Ливьен, искренне раскаиваясь, поспешила за ним. Он валялся на циновке лицом вниз.

– Рамбайчик, миленький, ну прости меня, я не хотела тебя обидеть. Я просто очень спешу, мы все спешим. А ты – всегда такой ловкий, такой сильный, сейчас почему-то такой… такой… неуклюжий. Я ничего не понимаю! Ну, извини меня, слышишь? – она обняла его за плечи.

Он резко перевернулся и вдруг закричал:

– Зачем работа?! Зачем столько делать?! Вокруг ходит махаон, я чую, он ходит! И он с любой стороны подойти может! Дождь, ночь, никто не увидит!

– Ну а что же делать, милый? Будем бдительнее…

– Почему не хотите в дупло? Сколько Рамбай говорил?!

В самом деле, он уже несколько раз повторял, что намного безопаснее было бы размещаться в дуплах, не мучаясь с развертыванием, и Ливьен, соглашаясь с ним, передавала этот совет Инталии.
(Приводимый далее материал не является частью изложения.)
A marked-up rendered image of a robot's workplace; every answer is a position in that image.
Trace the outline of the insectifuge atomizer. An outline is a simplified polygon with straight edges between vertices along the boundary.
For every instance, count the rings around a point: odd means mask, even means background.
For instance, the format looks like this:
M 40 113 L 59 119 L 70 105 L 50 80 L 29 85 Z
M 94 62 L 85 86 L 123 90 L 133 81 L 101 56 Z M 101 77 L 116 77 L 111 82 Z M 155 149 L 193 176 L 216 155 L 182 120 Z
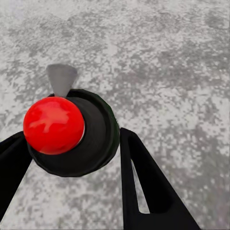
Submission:
M 120 128 L 111 106 L 98 94 L 71 89 L 75 67 L 55 63 L 46 71 L 54 93 L 34 103 L 23 121 L 36 164 L 60 177 L 81 177 L 113 162 Z

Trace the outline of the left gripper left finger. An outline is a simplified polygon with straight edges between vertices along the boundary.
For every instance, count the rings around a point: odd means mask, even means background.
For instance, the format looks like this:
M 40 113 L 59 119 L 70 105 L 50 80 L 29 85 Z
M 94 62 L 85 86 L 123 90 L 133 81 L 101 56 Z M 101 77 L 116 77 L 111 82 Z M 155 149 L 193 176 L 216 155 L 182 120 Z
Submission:
M 23 131 L 0 143 L 0 222 L 32 159 Z

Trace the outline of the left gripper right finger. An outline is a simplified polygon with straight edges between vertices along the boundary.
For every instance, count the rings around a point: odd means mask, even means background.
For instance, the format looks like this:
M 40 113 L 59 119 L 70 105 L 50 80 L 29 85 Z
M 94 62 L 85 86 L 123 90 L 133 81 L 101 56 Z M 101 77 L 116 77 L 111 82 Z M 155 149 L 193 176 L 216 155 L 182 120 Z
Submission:
M 120 128 L 124 230 L 201 230 L 138 135 Z M 150 214 L 139 211 L 133 160 Z

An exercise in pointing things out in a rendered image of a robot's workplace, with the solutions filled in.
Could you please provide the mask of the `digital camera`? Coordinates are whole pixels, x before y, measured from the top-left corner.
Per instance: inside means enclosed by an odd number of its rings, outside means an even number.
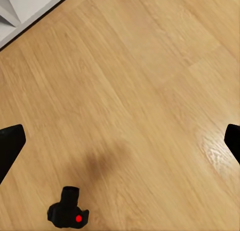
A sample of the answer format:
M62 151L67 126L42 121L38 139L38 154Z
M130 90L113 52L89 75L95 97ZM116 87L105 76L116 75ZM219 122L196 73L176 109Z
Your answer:
M57 228L82 229L89 219L89 210L81 211L78 205L79 188L66 186L62 189L60 202L51 205L47 220Z

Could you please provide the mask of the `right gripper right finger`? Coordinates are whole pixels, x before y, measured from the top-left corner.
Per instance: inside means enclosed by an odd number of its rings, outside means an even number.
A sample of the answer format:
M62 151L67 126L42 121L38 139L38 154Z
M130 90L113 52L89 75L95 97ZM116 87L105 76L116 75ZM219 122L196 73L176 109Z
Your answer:
M224 142L230 149L234 157L240 164L240 126L235 124L229 124L227 126Z

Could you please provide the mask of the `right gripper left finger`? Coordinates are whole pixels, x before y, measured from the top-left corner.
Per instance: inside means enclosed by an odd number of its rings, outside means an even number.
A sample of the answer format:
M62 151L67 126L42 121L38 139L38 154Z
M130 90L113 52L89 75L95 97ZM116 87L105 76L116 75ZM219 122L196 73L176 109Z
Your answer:
M0 184L26 144L22 124L0 129Z

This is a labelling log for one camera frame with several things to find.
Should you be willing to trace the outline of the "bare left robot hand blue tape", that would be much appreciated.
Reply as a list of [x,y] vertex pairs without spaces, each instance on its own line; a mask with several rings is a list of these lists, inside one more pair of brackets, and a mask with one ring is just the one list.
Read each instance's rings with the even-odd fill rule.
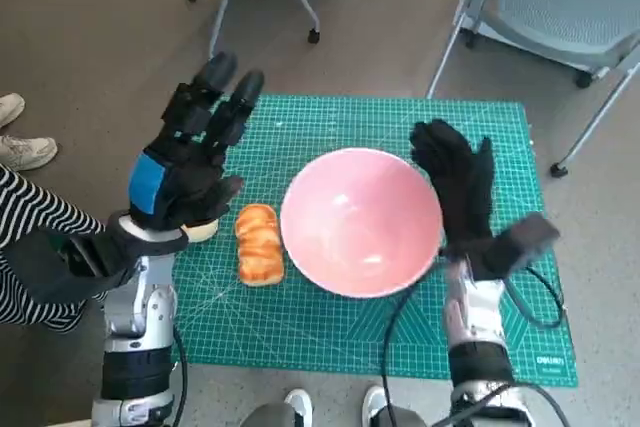
[[219,52],[176,87],[129,181],[129,213],[140,227],[199,226],[228,211],[243,180],[224,175],[226,153],[244,134],[264,85],[263,72],[251,70],[226,98],[236,68],[234,54]]

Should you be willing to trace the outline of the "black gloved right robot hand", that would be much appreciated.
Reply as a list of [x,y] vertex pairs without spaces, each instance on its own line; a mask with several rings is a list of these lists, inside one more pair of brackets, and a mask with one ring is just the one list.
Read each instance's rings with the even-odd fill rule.
[[447,122],[418,122],[410,134],[411,158],[429,176],[446,235],[444,255],[476,259],[491,243],[495,164],[491,139],[474,150]]

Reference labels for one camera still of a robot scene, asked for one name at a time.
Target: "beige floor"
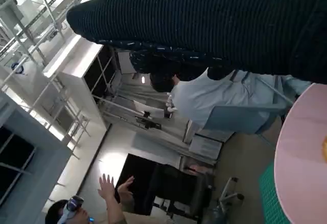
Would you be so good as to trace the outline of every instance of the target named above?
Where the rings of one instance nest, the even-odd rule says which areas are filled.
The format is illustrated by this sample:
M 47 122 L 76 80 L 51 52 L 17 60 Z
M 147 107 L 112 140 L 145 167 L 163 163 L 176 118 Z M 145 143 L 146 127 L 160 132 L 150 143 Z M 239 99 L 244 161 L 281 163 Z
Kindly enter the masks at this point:
M 264 133 L 270 142 L 276 143 L 281 128 L 280 121 Z M 264 217 L 259 192 L 259 176 L 273 162 L 274 149 L 257 136 L 236 134 L 223 146 L 216 168 L 216 194 L 218 197 L 230 176 L 238 177 L 236 191 L 245 199 L 230 210 L 231 224 L 261 224 Z

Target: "metal railing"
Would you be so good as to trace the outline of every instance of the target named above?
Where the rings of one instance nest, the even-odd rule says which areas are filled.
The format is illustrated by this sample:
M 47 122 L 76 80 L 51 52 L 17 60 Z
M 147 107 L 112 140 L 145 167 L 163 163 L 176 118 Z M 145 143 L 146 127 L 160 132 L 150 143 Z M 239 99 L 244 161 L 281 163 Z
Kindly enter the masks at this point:
M 16 6 L 14 4 L 15 0 L 6 0 L 4 3 L 2 3 L 0 5 L 0 11 L 6 9 L 8 6 L 13 5 Z M 10 48 L 17 43 L 21 50 L 23 51 L 23 57 L 21 58 L 20 62 L 18 63 L 18 65 L 9 73 L 9 75 L 2 81 L 2 83 L 0 84 L 0 89 L 3 92 L 6 92 L 9 88 L 9 81 L 11 78 L 13 78 L 14 74 L 21 68 L 21 66 L 26 63 L 26 61 L 31 60 L 35 63 L 38 71 L 40 71 L 42 73 L 44 65 L 47 64 L 49 61 L 46 60 L 46 56 L 45 54 L 41 51 L 41 49 L 39 48 L 39 46 L 45 42 L 48 38 L 49 35 L 51 35 L 54 31 L 57 31 L 62 40 L 65 41 L 65 36 L 62 32 L 62 28 L 61 28 L 61 24 L 62 21 L 64 19 L 64 16 L 66 14 L 66 12 L 68 11 L 68 9 L 70 7 L 72 7 L 74 4 L 79 3 L 80 0 L 73 0 L 72 2 L 70 2 L 69 4 L 67 4 L 66 8 L 57 16 L 55 17 L 53 14 L 53 11 L 51 10 L 51 5 L 55 2 L 56 0 L 51 0 L 51 1 L 47 1 L 47 0 L 42 0 L 42 4 L 44 5 L 44 8 L 42 8 L 37 15 L 27 24 L 27 25 L 23 25 L 20 21 L 16 22 L 21 30 L 18 33 L 15 33 L 12 29 L 10 29 L 10 27 L 8 27 L 5 22 L 3 20 L 1 20 L 0 18 L 0 23 L 2 24 L 2 26 L 11 34 L 13 35 L 13 37 L 7 42 L 7 44 L 0 50 L 0 62 L 2 59 L 4 59 L 6 57 L 6 55 L 9 53 Z M 29 28 L 44 14 L 44 13 L 49 13 L 49 16 L 51 18 L 51 24 L 46 28 L 46 30 L 43 32 L 43 35 L 40 37 L 40 39 L 35 42 L 33 37 L 31 36 L 31 34 L 29 34 L 28 30 Z M 22 42 L 21 37 L 23 35 L 26 35 L 27 39 L 30 41 L 31 43 L 31 48 L 29 49 L 24 42 Z M 41 61 L 42 63 L 39 63 L 34 57 L 33 57 L 33 53 L 37 51 L 39 53 L 39 56 L 41 57 Z M 59 72 L 55 72 L 49 79 L 47 84 L 45 85 L 45 87 L 43 88 L 43 90 L 39 93 L 38 97 L 35 99 L 35 101 L 33 102 L 33 104 L 31 105 L 27 105 L 25 102 L 20 103 L 19 105 L 22 106 L 22 108 L 24 108 L 24 110 L 26 112 L 28 112 L 29 114 L 31 114 L 32 112 L 36 112 L 35 108 L 40 104 L 40 100 L 41 98 L 45 95 L 46 91 L 48 90 L 48 88 L 50 86 L 54 86 L 58 95 L 57 98 L 59 98 L 60 100 L 60 108 L 57 110 L 57 112 L 54 114 L 54 116 L 51 116 L 52 119 L 51 121 L 48 121 L 46 123 L 42 123 L 43 126 L 45 126 L 45 128 L 47 130 L 51 130 L 56 122 L 56 119 L 58 118 L 58 116 L 60 115 L 61 111 L 63 109 L 66 109 L 69 111 L 69 113 L 72 115 L 72 117 L 74 118 L 74 121 L 72 122 L 70 128 L 68 129 L 68 131 L 66 132 L 66 134 L 63 135 L 63 140 L 68 140 L 67 144 L 69 142 L 72 142 L 74 144 L 74 147 L 71 149 L 72 150 L 72 155 L 75 156 L 77 159 L 79 159 L 75 154 L 74 154 L 74 150 L 77 147 L 80 139 L 82 138 L 83 133 L 85 132 L 86 134 L 88 134 L 90 136 L 90 134 L 87 131 L 87 125 L 88 125 L 88 120 L 85 120 L 83 118 L 83 116 L 81 116 L 81 110 L 75 111 L 75 109 L 73 109 L 71 107 L 71 105 L 69 104 L 68 100 L 69 100 L 69 94 L 67 94 L 65 88 L 63 85 L 59 85 L 60 80 L 58 80 L 58 73 Z M 80 134 L 78 135 L 78 137 L 76 138 L 76 140 L 74 139 L 75 134 L 77 133 L 77 131 L 80 132 Z M 8 146 L 8 144 L 10 143 L 11 139 L 14 137 L 14 134 L 11 134 L 8 139 L 6 140 L 6 142 L 0 147 L 0 153 L 2 153 L 4 151 L 4 149 Z M 17 167 L 13 167 L 11 165 L 8 164 L 4 164 L 4 163 L 0 163 L 0 167 L 6 167 L 9 168 L 11 170 L 14 170 L 16 172 L 18 172 L 18 174 L 16 175 L 14 181 L 11 183 L 11 185 L 9 186 L 9 188 L 6 190 L 5 194 L 1 197 L 0 199 L 0 205 L 3 203 L 3 201 L 5 200 L 5 198 L 7 197 L 8 193 L 11 191 L 11 189 L 13 188 L 13 186 L 15 185 L 15 183 L 17 182 L 17 180 L 19 179 L 19 177 L 22 174 L 25 175 L 29 175 L 31 174 L 29 171 L 26 170 L 26 167 L 29 163 L 29 161 L 31 160 L 33 154 L 35 153 L 36 148 L 32 151 L 32 153 L 30 154 L 30 156 L 28 157 L 28 159 L 26 160 L 26 162 L 24 163 L 24 165 L 21 168 L 17 168 Z

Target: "dark hair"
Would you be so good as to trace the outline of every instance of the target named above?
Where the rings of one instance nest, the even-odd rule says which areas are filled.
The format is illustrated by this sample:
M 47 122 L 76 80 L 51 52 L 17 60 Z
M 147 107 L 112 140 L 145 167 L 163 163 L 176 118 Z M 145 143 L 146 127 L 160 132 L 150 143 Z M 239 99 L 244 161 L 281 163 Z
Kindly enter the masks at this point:
M 68 200 L 65 199 L 55 202 L 45 216 L 45 224 L 57 224 L 61 218 L 59 211 L 65 207 L 67 202 Z
M 156 74 L 150 74 L 150 82 L 153 89 L 160 93 L 170 93 L 174 88 L 172 77 L 158 77 Z

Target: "knit sweater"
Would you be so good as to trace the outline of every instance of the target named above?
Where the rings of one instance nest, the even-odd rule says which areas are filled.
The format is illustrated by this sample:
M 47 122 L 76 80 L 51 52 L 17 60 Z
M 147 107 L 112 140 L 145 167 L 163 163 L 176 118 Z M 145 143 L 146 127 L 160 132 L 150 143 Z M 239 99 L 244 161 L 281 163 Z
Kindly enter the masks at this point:
M 205 66 L 327 83 L 326 12 L 327 0 L 90 0 L 67 21 L 97 43 L 150 42 L 210 56 Z

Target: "pink plate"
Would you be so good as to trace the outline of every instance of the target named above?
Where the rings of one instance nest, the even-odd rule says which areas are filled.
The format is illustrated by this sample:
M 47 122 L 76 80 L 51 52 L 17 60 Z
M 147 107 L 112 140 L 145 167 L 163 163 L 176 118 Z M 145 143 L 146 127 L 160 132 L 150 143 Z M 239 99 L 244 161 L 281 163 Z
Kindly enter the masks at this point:
M 275 155 L 279 202 L 294 224 L 327 223 L 327 85 L 313 84 L 290 110 Z
Но той эта идея не казалась столь уж блестящей. Имея определенные достоинства, вариант Рамбая имел и серьезные недостатки. Найти дупло подходящей величины для всех вместе, да еще и с имуществом, не так-то легко, и им пришлось бы разбиться, минимум, на три группы. Кроме того, хоть охранять вход и проще, чем вести круговое патрулирование, но ведь и выход, в случае нападения, тоже один… И доводы Рамбая, и контрдоводы Инталии казались Ливьен в равной мере логичными.

– Пойми, – как могла убедительнее заговорила она. – Я – не вождь. Я не могу…

Но он перебил ее:

– Ты можешь! Рамбай знает, можешь! Чтобы вот тут был свет, – он ткнул пальцем в диадему. – И они бы все тебя послушались.

Это так. Но не была она уверена в необходимости прятаться в дуплах! К тому же, она твердо решила не пользоваться Знаком, если можно обойтись без этого.

Как горько предстоит ей вскоре пожалеть об этой своей принципиальности!..

Но сейчас она решила применить маневр.

– Да, милый, ты, конечно, прав. Ты – умный. А я – глупая. Я забыла… Но сейчас уже поздно что-то менять. Пойдем, закончим нашу работу, а в следующий раз сделаем все так, как ты говоришь.

Рамбай подозрительно покосился на нее, затем, что-то недовольно ворча, выполз наружу. И они вновь принялись за укрепление палатки.

Черная туча уже полностью закрыла небо, и последнее крепление они устанавливали в полутьме. Чаща дышала сыростью и свежестью. Бабочки поспешно разбежались по палаткам, чтобы одеть на крылья предохранительные флуоновые чехлы. (Кроме часовых, которые позаботились об этом еще перед заступлением на пост.)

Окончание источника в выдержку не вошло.